* Work request:
What you return should match the data below exactly, line for line.

* Given information:
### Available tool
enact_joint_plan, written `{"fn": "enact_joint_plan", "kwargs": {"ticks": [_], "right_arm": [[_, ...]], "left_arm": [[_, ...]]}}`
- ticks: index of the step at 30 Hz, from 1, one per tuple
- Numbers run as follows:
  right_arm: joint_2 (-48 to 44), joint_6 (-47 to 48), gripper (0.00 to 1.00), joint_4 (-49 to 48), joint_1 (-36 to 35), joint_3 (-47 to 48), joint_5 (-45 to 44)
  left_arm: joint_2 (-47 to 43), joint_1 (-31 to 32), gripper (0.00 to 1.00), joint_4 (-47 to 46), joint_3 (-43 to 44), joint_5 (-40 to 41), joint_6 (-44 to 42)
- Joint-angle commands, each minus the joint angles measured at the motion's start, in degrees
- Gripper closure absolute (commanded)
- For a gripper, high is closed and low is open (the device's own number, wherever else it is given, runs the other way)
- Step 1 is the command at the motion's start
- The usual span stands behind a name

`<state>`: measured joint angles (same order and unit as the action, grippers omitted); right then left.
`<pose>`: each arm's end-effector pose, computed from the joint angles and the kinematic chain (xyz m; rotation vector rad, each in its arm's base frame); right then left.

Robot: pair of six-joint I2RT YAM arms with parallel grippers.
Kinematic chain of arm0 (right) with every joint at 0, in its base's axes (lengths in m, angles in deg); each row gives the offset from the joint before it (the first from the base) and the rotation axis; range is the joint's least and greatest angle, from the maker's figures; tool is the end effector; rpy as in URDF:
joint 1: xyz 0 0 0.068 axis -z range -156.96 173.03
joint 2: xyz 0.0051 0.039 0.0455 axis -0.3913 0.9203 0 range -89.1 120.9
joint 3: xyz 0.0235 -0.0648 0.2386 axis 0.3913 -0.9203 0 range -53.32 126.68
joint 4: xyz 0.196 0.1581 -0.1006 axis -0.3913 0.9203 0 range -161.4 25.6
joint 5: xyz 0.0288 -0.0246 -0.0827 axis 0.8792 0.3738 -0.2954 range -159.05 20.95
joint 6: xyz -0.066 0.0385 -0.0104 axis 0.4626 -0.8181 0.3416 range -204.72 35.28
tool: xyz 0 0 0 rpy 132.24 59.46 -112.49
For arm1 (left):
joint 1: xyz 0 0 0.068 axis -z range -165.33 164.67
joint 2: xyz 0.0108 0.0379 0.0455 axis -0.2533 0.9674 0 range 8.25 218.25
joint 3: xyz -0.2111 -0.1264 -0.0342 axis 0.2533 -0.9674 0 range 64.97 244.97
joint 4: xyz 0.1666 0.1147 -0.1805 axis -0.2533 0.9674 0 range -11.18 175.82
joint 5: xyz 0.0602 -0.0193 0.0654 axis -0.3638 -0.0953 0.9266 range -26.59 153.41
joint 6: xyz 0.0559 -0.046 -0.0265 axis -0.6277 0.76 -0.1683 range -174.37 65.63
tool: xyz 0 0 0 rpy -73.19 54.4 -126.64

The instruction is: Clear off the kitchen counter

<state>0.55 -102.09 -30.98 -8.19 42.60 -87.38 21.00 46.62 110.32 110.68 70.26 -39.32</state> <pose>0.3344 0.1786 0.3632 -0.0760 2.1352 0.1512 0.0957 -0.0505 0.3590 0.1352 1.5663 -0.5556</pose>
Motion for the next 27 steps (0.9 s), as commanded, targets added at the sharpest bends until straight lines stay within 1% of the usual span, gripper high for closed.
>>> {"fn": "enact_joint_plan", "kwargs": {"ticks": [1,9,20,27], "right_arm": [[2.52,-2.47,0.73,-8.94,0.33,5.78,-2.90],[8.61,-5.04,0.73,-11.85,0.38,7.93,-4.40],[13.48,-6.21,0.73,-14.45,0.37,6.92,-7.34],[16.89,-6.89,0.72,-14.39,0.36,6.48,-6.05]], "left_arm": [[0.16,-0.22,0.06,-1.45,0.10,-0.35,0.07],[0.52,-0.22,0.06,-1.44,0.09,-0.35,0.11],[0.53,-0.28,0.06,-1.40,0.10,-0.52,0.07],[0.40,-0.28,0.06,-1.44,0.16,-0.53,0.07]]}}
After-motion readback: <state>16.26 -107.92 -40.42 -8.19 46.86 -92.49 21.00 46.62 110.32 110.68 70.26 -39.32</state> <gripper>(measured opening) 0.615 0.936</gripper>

* Expected answer:
### Available tool
enact_joint_plan, written `{"fn": "enact_joint_plan", "kwargs": {"ticks": [_], "right_arm": [[_, ...]], "left_arm": [[_, ...]]}}`
- ticks: index of the step at 30 Hz, from 1, one per tuple
- Numbers run as follows:
  right_arm: joint_2 (-48 to 44), joint_6 (-47 to 48), gripper (0.00 to 1.00), joint_4 (-49 to 48), joint_1 (-36 to 35), joint_3 (-47 to 48), joint_5 (-45 to 44)
  left_arm: joint_2 (-47 to 43), joint_1 (-31 to 32), gripper (0.00 to 1.00), joint_4 (-47 to 46), joint_3 (-43 to 44), joint_5 (-40 to 41), joint_6 (-44 to 42)
- Joint-angle commands, each minus the joint angles measured at the motion's start, in degrees
- Gripper closure absolute (commanded)
- For a gripper, high is closed and low is open (the device's own number, wherever else it is given, runs the other way)
- Step 1 is the command at the motion's start
- The usual span stands behind a name

`<state>`: measured joint angles (same order and unit as the action, grippers omitted); right then left.
`<pose>`: each arm's end-effector pose, computed from the joint angles and the kinematic chain (xyz m; rotation vector rad, each in its arm's base frame); right then left.

Robot: pair of six-joint I2RT YAM arms with parallel grippers.
Kinematic chain of arm0 (right) with every joint at 0, in its base's axes (lengths in m, angles in deg); each row gives the offset from the joint before it (the first from the base) and the rotation axis; range is the joint's least and greatest angle, from the maker's figures; tool is the end effector; rpy as in URDF:
joint 1: xyz 0 0 0.068 axis -z range -156.96 173.03
joint 2: xyz 0.0051 0.039 0.0455 axis -0.3913 0.9203 0 range -89.1 120.9
joint 3: xyz 0.0235 -0.0648 0.2386 axis 0.3913 -0.9203 0 range -53.32 126.68
joint 4: xyz 0.196 0.1581 -0.1006 axis -0.3913 0.9203 0 range -161.4 25.6
joint 5: xyz 0.0288 -0.0246 -0.0827 axis 0.8792 0.3738 -0.2954 range -159.05 20.95
joint 6: xyz -0.066 0.0385 -0.0104 axis 0.4626 -0.8181 0.3416 range -204.72 35.28
tool: xyz 0 0 0 rpy 132.24 59.46 -112.49
For arm1 (left):
joint 1: xyz 0 0 0.068 axis -z range -165.33 164.67
joint 2: xyz 0.0108 0.0379 0.0455 axis -0.2533 0.9674 0 range 8.25 218.25
joint 3: xyz -0.2111 -0.1264 -0.0342 axis 0.2533 -0.9674 0 range 64.97 244.97
joint 4: xyz 0.1666 0.1147 -0.1805 axis -0.2533 0.9674 0 range -11.18 175.82
joint 5: xyz 0.0602 -0.0193 0.0654 axis -0.3638 -0.0953 0.9266 range -26.59 153.41
joint 6: xyz 0.0559 -0.046 -0.0265 axis -0.6277 0.76 -0.1683 range -174.37 65.63
tool: xyz 0 0 0 rpy -73.19 54.4 -126.64

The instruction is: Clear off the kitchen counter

<state>0.55 -102.09 -30.98 -8.19 42.60 -87.38 21.00 46.62 110.32 110.68 70.26 -39.32</state> <pose>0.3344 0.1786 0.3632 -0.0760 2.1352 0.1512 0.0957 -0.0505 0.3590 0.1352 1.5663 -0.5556</pose>
Motion for the next 27 steps (0.9 s), as commanded, targets added at the sharpest bends until straight lines stay within 1% of the usual span, gripper high for closed.
>>> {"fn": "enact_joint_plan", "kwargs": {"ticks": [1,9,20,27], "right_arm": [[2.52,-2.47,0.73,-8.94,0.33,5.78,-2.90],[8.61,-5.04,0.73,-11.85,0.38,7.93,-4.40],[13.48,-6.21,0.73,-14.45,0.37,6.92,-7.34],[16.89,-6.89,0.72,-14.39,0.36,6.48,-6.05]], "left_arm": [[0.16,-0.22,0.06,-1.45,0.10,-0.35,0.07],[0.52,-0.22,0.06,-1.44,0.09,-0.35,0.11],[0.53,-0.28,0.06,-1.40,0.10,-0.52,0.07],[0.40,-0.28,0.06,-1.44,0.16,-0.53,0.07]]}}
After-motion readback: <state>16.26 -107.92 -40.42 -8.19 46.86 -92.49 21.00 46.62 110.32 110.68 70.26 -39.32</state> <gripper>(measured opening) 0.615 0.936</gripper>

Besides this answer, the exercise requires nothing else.